TASK DETAILS:
The line containing "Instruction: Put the" and each line after it, through the final line of the data, are to be retyped exactly, with pictures left out.

[[ EXERCISE DATA open ]]

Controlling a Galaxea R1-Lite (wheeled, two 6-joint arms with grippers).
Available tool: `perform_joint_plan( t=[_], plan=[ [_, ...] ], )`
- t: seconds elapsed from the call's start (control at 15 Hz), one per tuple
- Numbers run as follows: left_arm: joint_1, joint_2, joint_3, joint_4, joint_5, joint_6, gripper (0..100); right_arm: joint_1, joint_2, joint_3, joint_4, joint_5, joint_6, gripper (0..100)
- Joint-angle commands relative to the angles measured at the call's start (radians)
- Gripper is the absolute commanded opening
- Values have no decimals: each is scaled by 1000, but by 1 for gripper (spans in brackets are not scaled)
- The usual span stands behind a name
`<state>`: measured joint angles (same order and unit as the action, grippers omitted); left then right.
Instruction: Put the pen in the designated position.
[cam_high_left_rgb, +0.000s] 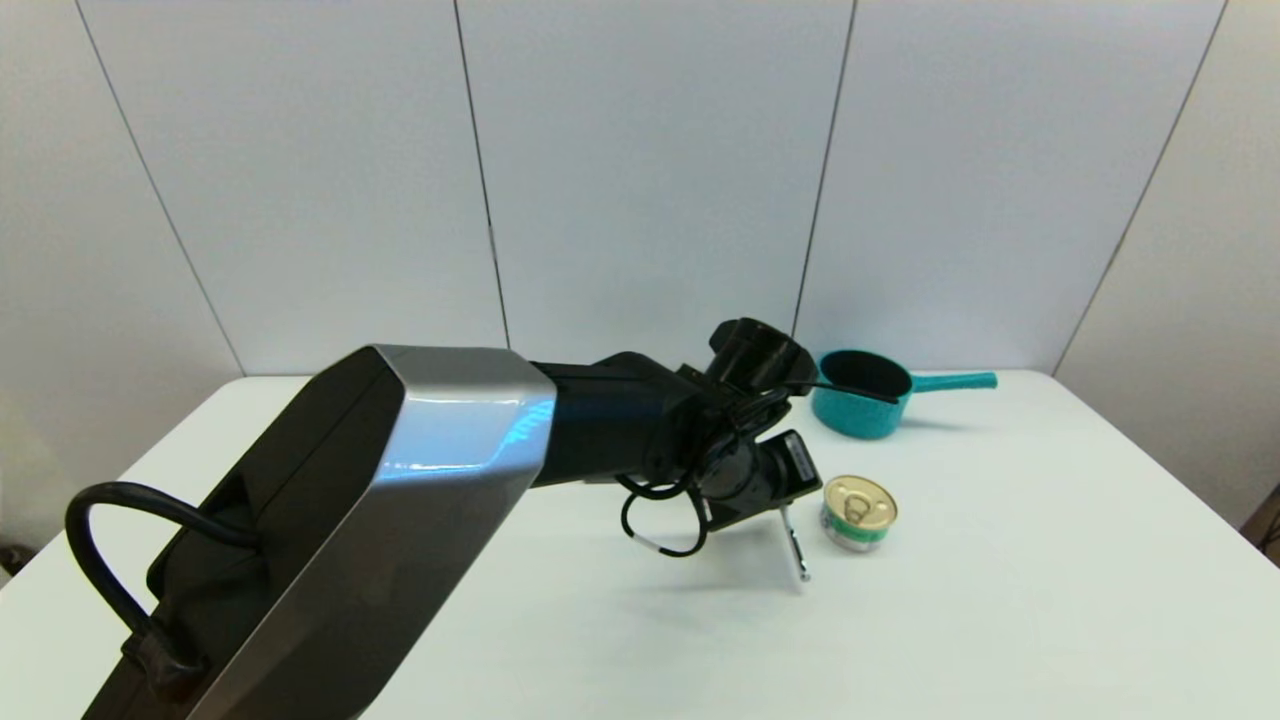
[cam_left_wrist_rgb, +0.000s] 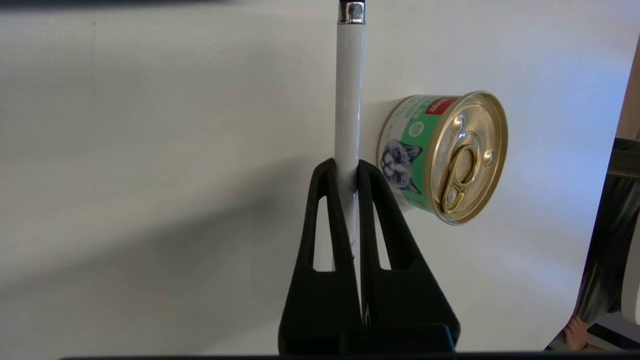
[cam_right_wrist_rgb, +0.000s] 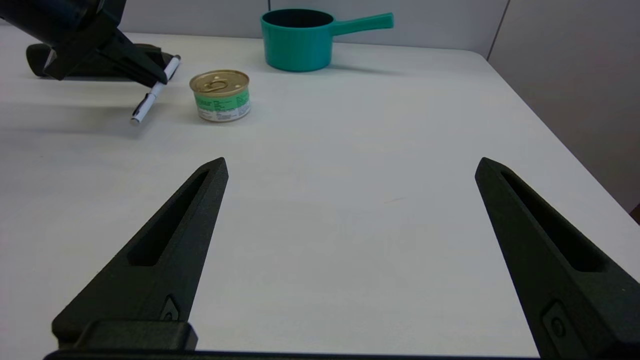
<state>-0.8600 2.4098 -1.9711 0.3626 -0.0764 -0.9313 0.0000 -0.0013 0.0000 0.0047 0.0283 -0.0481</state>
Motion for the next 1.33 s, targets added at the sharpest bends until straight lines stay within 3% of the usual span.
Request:
perform_joint_plan(
  t=[0.07,0.8,0.87,1.33],
  plan=[
    [3,15,0,1,-10,-3,0,0,1,0,0,1,-1,100],
    [3,26,0,-19,-28,2,0,0,1,0,0,1,-1,100],
    [1,26,-2,-19,-28,2,100,0,1,0,0,1,-1,100],
    [1,22,0,-16,-28,5,100,0,1,0,0,1,-1,100]
  ],
)
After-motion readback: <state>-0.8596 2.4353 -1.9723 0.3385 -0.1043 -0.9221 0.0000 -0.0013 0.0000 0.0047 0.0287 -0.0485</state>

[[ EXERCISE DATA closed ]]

RESPONSE TO THE EXERCISE:
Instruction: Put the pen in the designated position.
[cam_high_left_rgb, +0.000s] 
[cam_left_wrist_rgb, +0.000s] 
[cam_right_wrist_rgb, +0.000s] 
<state>-0.8600 2.4098 -1.9711 0.3626 -0.0764 -0.9313 0.0000 -0.0013 0.0000 0.0047 0.0283 -0.0481</state>
Motion for the next 1.33 s, targets added at the sharpest bends until straight lines stay within 3% of the usual span.
Request:
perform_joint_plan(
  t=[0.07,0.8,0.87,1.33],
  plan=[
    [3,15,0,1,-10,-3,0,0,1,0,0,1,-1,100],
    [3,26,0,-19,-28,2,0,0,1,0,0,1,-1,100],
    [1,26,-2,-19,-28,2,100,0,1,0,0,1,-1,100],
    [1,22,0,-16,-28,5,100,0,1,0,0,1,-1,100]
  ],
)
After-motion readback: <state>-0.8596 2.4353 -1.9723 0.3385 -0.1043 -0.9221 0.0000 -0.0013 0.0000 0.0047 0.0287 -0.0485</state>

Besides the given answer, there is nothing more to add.